◆ **Instructions for the task**: Would you copy all lines in the data that contain the word "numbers"?

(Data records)
- Opening Delimiter -
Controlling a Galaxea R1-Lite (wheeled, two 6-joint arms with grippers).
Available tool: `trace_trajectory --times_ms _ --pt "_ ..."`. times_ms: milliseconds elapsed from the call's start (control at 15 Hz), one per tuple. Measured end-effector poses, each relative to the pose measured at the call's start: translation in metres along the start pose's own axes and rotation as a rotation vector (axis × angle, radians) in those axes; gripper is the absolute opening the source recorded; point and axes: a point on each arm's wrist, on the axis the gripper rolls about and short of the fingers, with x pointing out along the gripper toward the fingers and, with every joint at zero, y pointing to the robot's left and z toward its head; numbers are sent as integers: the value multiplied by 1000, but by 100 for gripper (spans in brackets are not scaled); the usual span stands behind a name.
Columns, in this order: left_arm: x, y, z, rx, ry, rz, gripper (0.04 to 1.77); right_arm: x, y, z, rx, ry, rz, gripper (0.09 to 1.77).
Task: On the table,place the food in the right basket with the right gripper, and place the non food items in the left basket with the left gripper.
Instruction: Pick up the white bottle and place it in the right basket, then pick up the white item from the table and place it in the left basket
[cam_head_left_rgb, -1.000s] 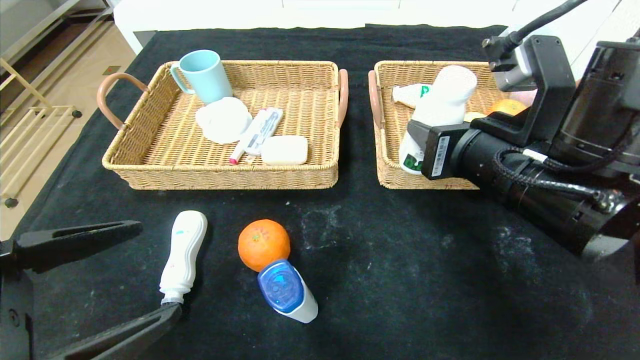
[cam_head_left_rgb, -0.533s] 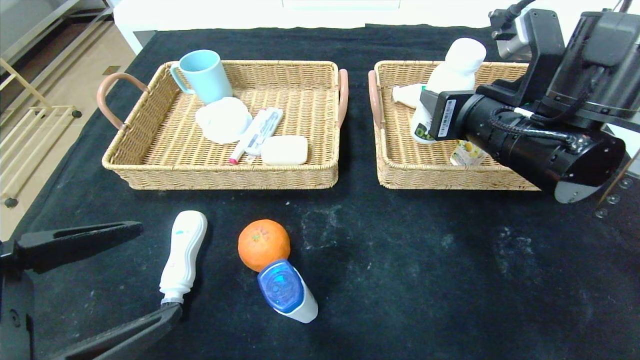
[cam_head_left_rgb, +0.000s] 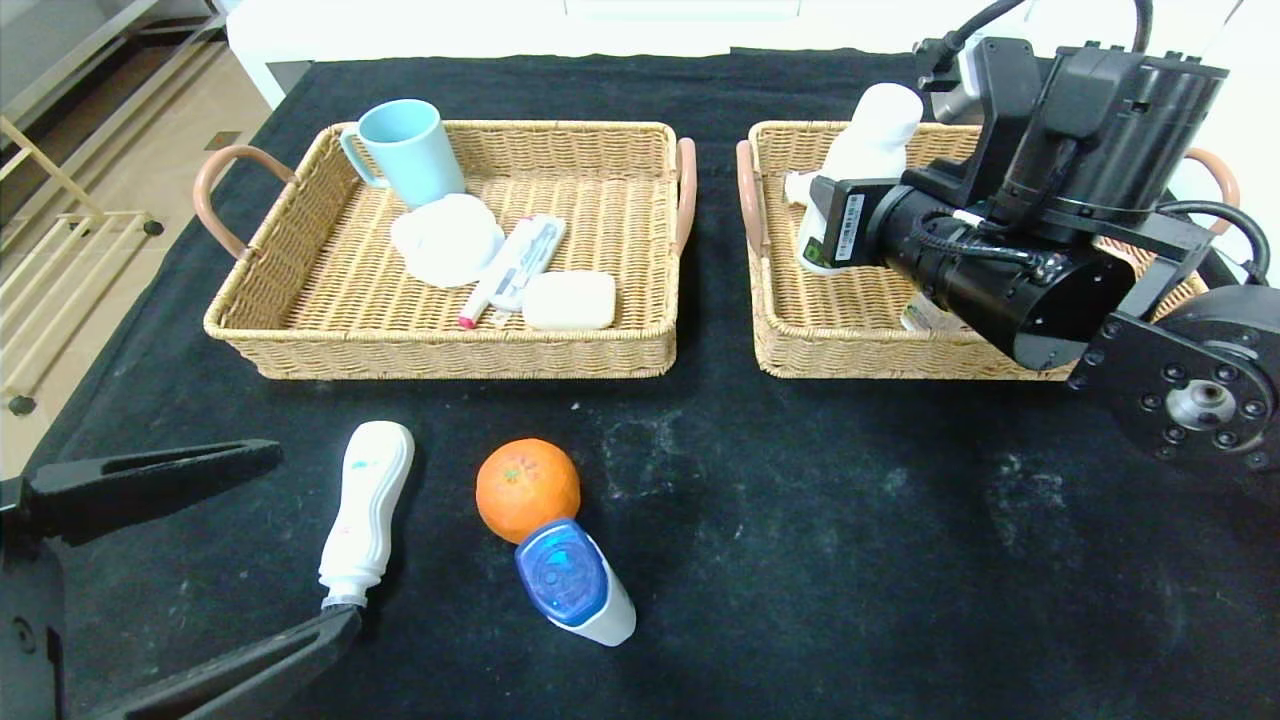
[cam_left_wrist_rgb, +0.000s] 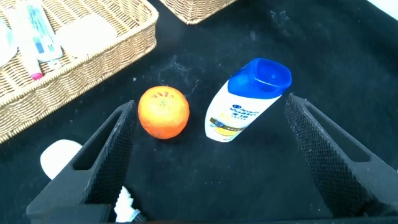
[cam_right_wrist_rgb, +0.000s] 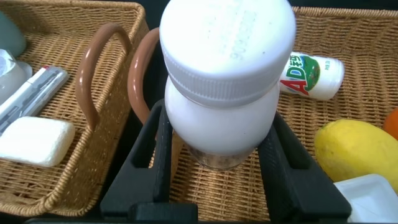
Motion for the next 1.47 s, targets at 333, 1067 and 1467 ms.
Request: trace_trajectory --times_ms 333,1067,1467 --pt "0 0 0 0 0 0 172 4 1 -5 -4 9 -2 119" --pt "-1 0 2 1 -8 5 172 -39 0 -4 -22 86 129 158" --pt "1 2 4 -4 -7 15 172 -98 -14 -17 -49 185 449 165"
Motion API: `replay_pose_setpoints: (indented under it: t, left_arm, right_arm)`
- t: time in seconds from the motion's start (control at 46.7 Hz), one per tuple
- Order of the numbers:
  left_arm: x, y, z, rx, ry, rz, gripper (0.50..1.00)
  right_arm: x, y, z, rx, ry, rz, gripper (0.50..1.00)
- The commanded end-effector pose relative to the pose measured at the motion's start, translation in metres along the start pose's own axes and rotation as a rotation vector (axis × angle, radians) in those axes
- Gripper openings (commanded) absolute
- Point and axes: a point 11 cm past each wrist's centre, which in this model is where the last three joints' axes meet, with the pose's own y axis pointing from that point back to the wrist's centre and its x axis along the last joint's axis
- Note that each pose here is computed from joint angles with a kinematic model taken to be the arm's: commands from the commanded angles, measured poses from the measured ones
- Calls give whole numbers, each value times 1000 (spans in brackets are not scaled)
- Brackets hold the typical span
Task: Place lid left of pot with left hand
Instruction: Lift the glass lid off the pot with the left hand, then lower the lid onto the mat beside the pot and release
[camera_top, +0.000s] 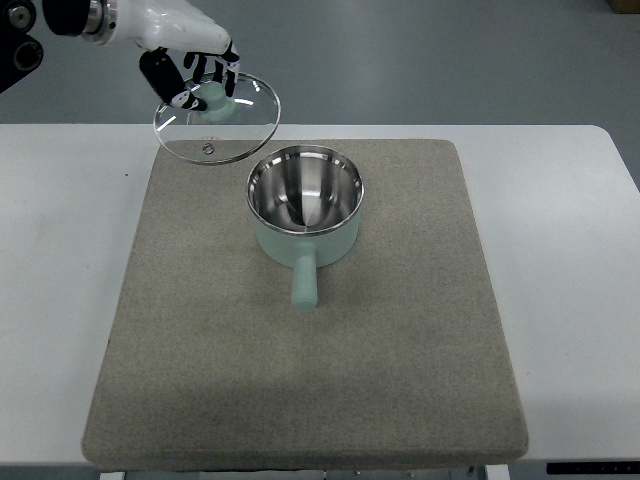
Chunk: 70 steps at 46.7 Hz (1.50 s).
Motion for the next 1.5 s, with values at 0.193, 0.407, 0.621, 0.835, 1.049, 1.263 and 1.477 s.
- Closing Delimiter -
◆ **Answer to this problem**:
Available tool: `trace_trajectory --times_ms _ --pt "_ ..."`. times_ms: milliseconds elapsed from the call's start (control at 15 Hz), one per tuple. Measured end-effector poses, each relative to the pose measured at the call's start: translation in metres along the start pose's own axes and rotation as a rotation vector (axis × angle, radians) in those axes; gripper is the absolute opening the source recorded; point and axes: a point on each arm's wrist, on the axis the gripper rolls about and short of the fingers, with x pointing out along the gripper toward the fingers and, with every joint at zero, y pointing to the robot's left and z toward its head; numbers are sent as integers: the value multiplied by 1000, but by 100 for gripper (spans in brackets are not scaled); the usual span stands behind a name.
- Order of the numbers:
- Calls give whole numbers, each value times 1000 (spans in brackets are not scaled)

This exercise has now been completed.